Items from a data source:
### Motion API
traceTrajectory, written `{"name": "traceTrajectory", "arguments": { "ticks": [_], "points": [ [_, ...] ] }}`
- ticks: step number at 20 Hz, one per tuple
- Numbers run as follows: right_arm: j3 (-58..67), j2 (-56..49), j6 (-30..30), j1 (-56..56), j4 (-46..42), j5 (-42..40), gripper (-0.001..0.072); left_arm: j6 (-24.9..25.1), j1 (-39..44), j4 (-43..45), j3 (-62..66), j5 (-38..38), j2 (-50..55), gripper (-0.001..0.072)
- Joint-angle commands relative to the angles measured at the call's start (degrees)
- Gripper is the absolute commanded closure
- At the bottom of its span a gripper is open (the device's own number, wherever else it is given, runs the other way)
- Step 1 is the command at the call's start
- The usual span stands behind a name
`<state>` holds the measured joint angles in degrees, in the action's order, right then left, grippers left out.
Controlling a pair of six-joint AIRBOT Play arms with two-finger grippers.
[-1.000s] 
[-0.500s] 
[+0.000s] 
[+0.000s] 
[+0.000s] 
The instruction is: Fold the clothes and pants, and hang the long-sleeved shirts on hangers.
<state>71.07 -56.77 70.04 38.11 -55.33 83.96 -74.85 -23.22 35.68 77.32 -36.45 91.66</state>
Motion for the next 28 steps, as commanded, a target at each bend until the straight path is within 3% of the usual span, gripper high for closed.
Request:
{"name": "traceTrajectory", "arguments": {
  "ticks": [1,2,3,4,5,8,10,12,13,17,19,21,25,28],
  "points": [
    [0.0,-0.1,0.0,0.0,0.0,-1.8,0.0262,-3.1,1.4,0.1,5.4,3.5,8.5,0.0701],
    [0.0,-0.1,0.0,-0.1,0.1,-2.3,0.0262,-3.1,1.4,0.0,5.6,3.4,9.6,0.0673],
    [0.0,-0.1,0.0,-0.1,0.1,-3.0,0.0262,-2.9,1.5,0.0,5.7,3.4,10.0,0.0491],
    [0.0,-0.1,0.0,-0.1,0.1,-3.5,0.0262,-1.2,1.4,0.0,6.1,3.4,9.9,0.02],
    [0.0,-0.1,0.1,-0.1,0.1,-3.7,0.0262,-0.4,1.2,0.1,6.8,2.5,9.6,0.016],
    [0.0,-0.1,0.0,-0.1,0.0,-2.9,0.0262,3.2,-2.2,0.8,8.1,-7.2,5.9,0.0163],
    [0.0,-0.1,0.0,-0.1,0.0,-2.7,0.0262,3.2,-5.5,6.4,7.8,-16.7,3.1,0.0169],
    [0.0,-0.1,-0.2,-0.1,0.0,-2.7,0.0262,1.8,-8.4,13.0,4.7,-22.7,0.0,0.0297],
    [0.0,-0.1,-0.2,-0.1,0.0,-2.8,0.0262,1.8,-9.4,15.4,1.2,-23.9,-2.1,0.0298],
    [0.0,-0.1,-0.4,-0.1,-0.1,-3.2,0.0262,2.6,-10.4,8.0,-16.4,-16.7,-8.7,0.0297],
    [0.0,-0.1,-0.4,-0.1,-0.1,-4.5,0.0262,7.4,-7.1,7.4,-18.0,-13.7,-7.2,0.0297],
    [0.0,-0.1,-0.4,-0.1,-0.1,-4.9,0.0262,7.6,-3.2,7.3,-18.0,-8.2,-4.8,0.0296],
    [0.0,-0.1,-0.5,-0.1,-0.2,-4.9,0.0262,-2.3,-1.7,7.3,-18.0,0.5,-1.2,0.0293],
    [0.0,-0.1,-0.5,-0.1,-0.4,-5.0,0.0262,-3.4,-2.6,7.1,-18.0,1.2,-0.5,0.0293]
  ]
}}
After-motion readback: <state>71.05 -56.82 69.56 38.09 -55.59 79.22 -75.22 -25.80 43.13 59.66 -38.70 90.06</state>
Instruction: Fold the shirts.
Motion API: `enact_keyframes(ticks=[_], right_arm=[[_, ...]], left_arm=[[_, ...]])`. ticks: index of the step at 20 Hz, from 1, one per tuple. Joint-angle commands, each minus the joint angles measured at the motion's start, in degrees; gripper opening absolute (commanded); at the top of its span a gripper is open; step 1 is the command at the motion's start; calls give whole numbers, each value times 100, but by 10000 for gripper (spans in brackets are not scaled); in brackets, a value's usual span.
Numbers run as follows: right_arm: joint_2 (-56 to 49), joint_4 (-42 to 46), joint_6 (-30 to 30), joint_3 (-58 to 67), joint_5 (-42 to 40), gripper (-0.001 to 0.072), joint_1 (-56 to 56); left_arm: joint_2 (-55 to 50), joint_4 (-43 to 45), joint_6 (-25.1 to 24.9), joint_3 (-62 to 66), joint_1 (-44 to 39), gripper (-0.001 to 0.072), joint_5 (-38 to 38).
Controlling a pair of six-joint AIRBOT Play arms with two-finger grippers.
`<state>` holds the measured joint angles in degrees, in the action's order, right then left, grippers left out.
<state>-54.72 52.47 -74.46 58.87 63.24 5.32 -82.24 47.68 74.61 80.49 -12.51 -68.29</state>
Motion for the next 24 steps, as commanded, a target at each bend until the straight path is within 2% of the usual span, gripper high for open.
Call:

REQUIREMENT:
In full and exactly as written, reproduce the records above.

SOLUTION TO THE EXERCISE:
### Motion API
traceTrajectory, written `{"name": "traceTrajectory", "arguments": { "ticks": [_], "points": [ [_, ...] ] }}`
- ticks: step number at 20 Hz, one per tuple
- Numbers run as follows: right_arm: j3 (-58..67), j2 (-56..49), j6 (-30..30), j1 (-56..56), j4 (-46..42), j5 (-42..40), gripper (-0.001..0.072); left_arm: j6 (-24.9..25.1), j1 (-39..44), j4 (-43..45), j3 (-62..66), j5 (-38..38), j2 (-50..55), gripper (-0.001..0.072)
- Joint-angle commands relative to the angles measured at the call's start (degrees)
- Gripper is the absolute commanded closure
- At the bottom of its span a gripper is open (the device's own number, wherever else it is given, runs the other way)
- Step 1 is the command at the call's start
- The usual span stands behind a name
`<state>` holds the measured joint angles in degrees, in the action's order, right then left, grippers left out.
Controlling a pair of six-joint AIRBOT Play arms with two-finger grippers.
[-1.000s] 
[-0.500s] 
[+0.000s] 
[+0.000s] 
[+0.000s] 
The instruction is: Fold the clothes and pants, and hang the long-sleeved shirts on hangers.
<state>71.07 -56.77 70.04 38.11 -55.33 83.96 -74.85 -23.22 35.68 77.32 -36.45 91.66</state>
Motion for the next 28 steps, as commanded, a target at each bend until the straight path is within 3% of the usual span, gripper high for closed.
Request:
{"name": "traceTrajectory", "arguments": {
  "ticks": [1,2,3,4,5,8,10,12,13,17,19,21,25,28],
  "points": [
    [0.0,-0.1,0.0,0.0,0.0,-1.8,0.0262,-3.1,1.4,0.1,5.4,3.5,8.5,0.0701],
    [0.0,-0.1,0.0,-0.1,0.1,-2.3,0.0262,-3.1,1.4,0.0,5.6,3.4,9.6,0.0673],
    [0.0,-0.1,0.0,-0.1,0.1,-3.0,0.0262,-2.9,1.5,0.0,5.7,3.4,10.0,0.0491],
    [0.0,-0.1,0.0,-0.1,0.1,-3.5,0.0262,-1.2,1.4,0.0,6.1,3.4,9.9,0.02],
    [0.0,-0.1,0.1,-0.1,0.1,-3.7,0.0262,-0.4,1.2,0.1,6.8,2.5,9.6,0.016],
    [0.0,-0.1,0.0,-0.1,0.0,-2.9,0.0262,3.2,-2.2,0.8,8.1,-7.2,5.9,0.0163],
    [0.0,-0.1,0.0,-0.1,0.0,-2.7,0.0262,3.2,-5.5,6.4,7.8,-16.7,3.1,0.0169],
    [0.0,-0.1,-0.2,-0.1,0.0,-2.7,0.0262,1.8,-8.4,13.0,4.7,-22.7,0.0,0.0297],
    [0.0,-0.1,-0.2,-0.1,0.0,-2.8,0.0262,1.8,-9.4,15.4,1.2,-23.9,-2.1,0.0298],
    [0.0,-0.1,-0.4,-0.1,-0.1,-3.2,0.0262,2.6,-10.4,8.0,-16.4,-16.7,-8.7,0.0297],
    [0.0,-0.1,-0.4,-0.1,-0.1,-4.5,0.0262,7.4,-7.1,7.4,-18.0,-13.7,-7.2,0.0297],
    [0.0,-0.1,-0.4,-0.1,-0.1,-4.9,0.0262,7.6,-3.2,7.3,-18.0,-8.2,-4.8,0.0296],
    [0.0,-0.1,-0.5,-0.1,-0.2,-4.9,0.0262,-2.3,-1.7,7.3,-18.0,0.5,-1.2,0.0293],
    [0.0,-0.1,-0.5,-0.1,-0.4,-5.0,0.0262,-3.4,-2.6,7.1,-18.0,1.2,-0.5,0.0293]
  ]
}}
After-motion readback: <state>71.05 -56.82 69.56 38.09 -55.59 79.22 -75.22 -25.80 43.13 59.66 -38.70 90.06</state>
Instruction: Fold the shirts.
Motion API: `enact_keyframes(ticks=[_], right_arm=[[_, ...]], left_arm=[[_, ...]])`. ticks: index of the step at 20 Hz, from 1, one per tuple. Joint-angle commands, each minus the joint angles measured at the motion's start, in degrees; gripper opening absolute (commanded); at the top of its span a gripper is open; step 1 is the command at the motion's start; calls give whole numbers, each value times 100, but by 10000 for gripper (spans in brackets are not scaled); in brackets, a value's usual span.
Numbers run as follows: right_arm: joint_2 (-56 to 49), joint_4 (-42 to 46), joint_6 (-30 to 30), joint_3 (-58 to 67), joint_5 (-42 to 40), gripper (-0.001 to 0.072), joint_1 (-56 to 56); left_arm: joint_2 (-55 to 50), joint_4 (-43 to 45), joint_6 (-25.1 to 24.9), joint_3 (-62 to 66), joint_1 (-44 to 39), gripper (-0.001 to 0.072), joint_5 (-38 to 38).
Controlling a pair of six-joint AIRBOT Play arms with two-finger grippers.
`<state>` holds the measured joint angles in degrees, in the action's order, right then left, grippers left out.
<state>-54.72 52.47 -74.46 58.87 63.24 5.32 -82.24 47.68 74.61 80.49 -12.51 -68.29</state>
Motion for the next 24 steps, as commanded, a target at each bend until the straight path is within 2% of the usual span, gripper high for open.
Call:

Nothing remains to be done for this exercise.